Day 16: Line Search Methods

Phase II — Unconstrained Optimization | Week 3 | 2.5 hours Choosing the right step size is half the battle.

Previous: Day 15: Gradient Descent
Next: Day 17: Newton's Method
Week: Week 3 Overview
Curriculum: CURRICULUM.md

OKS Relevance

Every Ceres solver iteration uses a line search or trust region to pick the step size. The Wolfe conditions guarantee convergence for BFGS — which is why Ceres requires them internally when using the LINE_SEARCH minimizer. Understanding Armijo vs Wolfe helps you debug cases where the solver stalls: often a line-search failure is the root cause of "solver did not converge."

Theory (45 min)

16.1 Exact Line Search

Given a search direction $d_k$, the ideal step:

$$\alpha^* = \arg\min_{\alpha > 0} f(x_k + \alpha d_k)$$

This is a 1D optimization — solvable for quadratics, but impractical in general.

16.2 Armijo Condition (Sufficient Decrease)

Accept $\alpha$ if:

$$f(x_k + \alpha d_k) \leq f(x_k) + c_1 \alpha \nabla f_k^T d_k$$

where $c_1 \in (0, 1)$, typically $c_1 = 10^{-4}$.
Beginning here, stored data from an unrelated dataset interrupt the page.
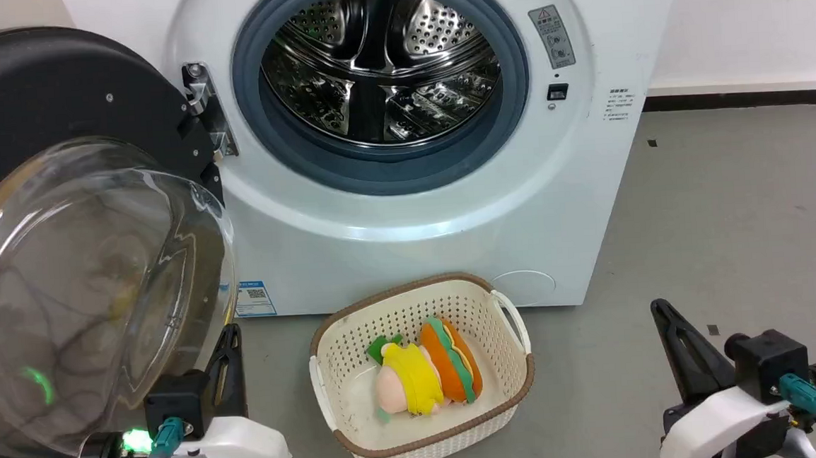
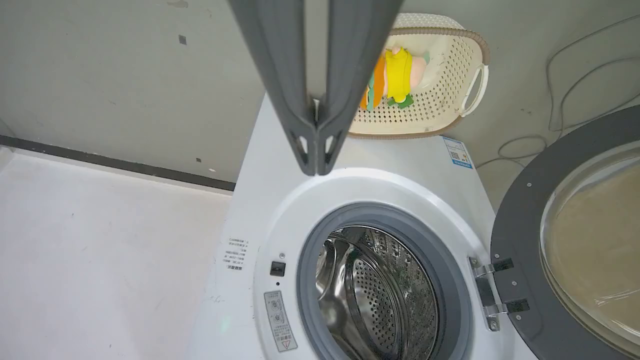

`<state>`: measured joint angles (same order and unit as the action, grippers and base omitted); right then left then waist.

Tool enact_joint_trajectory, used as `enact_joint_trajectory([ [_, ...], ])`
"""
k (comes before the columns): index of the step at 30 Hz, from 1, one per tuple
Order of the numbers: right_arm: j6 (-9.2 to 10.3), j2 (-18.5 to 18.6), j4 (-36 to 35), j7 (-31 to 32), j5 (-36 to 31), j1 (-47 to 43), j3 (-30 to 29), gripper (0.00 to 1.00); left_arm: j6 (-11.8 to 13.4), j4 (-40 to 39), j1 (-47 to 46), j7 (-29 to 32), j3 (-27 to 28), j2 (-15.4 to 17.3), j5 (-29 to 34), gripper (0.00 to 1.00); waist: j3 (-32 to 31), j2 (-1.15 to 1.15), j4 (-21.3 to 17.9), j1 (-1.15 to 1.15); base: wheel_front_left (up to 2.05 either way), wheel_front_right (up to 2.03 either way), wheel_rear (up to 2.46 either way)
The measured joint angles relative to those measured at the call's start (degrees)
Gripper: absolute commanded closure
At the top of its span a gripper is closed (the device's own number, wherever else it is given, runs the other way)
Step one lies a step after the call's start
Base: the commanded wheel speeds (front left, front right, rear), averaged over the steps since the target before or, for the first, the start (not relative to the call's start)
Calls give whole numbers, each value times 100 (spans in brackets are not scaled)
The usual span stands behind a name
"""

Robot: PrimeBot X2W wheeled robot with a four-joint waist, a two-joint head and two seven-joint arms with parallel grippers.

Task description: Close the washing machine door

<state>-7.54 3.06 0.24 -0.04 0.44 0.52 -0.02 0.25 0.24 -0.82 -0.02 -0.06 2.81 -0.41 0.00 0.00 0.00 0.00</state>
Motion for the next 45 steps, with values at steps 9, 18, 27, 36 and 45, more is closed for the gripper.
enact_joint_trajectory([
  [9, 0, 0, 0, 0, 0, 0, -1, 100, 0, 0, 0, 0, -2, 0, 25, 100, 0, 0, 0, 0, 0, 0, 0],
  [18, 0, 0, 0, 0, 0, 0, 0, 100, 0, 0, 0, 0, -1, 0, 25, 100, 0, 0, 0, 0, 0, 0, 0],
  [27, 0, 0, 2, 0, 2, 1, -2, 0, 4, 3, -1, 0, -4, 0, 24, 0, 0, 0, 0, 0, 0, 0, 0],
  [36, 0, 0, 4, -57, 58, 1, -65, 0, 88, 14, -2, -56, -65, -1, 23, 0, 13, 0, 2, 0, 0, 0, 0],
  [45, 0, 0, 1, -162, 162, 1, -178, 0, 219, -10, -12, -159, -143, 1, 24, 0, 40, 0, 43, 0, 0, 0, 0],
])
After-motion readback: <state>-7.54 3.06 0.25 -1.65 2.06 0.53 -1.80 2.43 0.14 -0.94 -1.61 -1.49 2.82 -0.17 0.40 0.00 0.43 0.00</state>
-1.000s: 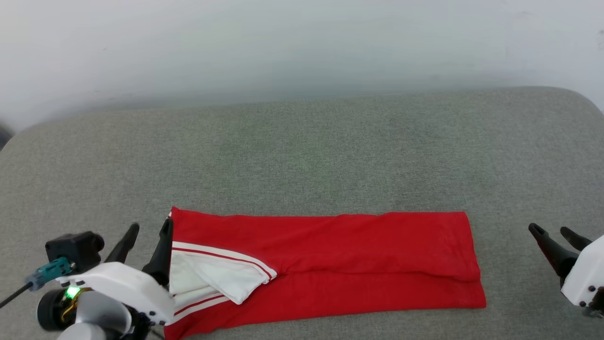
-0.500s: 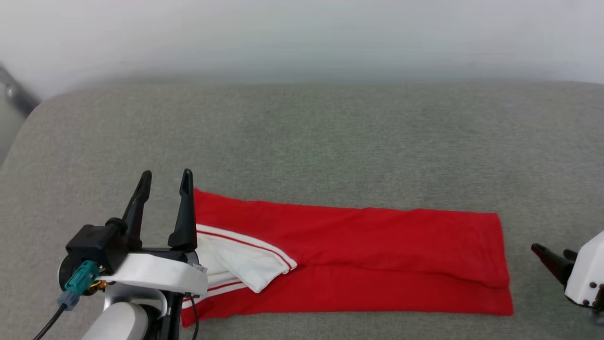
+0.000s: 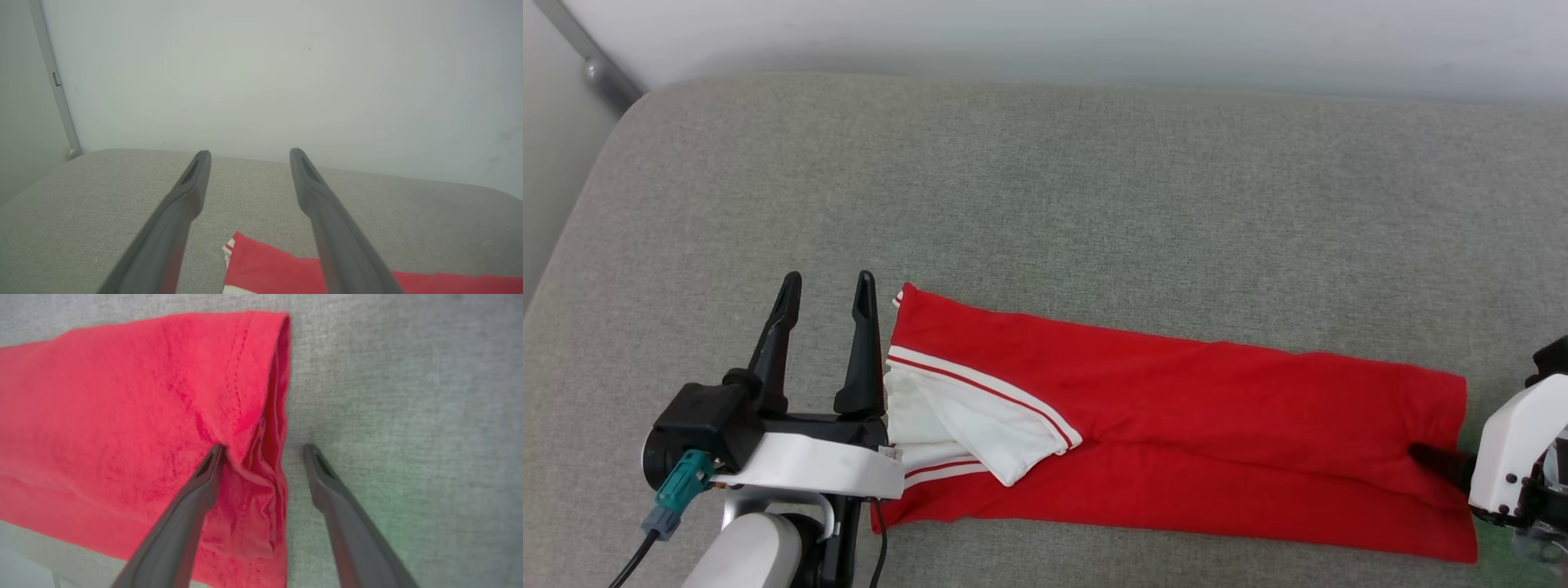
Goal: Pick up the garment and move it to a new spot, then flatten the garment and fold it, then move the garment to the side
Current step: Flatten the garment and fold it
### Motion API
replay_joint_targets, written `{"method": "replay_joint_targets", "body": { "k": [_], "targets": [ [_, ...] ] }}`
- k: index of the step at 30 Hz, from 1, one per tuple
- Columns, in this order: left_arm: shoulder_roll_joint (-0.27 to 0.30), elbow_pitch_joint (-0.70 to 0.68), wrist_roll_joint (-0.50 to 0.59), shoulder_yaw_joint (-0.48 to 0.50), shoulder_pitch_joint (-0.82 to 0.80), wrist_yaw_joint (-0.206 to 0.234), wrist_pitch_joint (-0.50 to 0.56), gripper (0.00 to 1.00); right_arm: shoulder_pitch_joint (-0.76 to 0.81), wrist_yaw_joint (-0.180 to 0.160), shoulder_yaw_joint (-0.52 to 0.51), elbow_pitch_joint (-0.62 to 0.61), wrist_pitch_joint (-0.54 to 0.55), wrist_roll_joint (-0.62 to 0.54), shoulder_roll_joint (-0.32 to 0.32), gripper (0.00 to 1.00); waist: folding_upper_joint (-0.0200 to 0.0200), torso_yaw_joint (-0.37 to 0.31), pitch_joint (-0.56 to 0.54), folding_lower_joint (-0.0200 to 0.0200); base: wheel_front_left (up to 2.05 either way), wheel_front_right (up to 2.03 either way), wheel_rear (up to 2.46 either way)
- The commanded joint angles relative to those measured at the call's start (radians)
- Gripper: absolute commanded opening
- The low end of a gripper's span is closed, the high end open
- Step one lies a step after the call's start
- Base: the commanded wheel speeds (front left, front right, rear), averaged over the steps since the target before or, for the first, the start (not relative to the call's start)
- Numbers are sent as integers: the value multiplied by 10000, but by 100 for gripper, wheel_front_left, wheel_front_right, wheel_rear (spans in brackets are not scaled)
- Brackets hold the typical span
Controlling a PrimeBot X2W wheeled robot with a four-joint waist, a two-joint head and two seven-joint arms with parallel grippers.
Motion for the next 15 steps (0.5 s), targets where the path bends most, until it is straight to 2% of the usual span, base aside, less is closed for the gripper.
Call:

Interpretation: The function must decrease by at least a fraction of the predicted decrease from the linear model.

16.3 Curvature Condition

$$\nabla f(x_k + \alpha d_k)^T d_k \geq c_2 \nabla f_k^T d_k$$

where $c_2 \in (c_1, 1)$, typically $c_2 = 0.9$.

Interpretation: The gradient along $d_k$ must have flattened enough — prevents stopping too early.

16.4 Wolfe Conditions

Wolfe = Armijo + curvature:

$$f(x_k + \alpha d_k) \leq f(x_k) + c_1 \alpha \nabla f_k^T d_k$$ $$\nabla f(x_k + \alpha d_k)^T d_k \geq c_2 \nabla f_k^T d_k$$

Strong Wolfe = Armijo + strong curvature (absolute value):

$$|\nabla f(x_k + \alpha d_k)^T d_k| \leq c_2 |\nabla f_k^T d_k|$$

16.5 Backtracking Algorithm

α ← α₀  (e.g., 1.0)
while f(x + αd) > f(x) + c₁ α ∇f^T d:
    α ← ρ α     (ρ ∈ (0,1), e.g., 0.5)
return α

Simple, cheap, guaranteed to terminate for any descent direction.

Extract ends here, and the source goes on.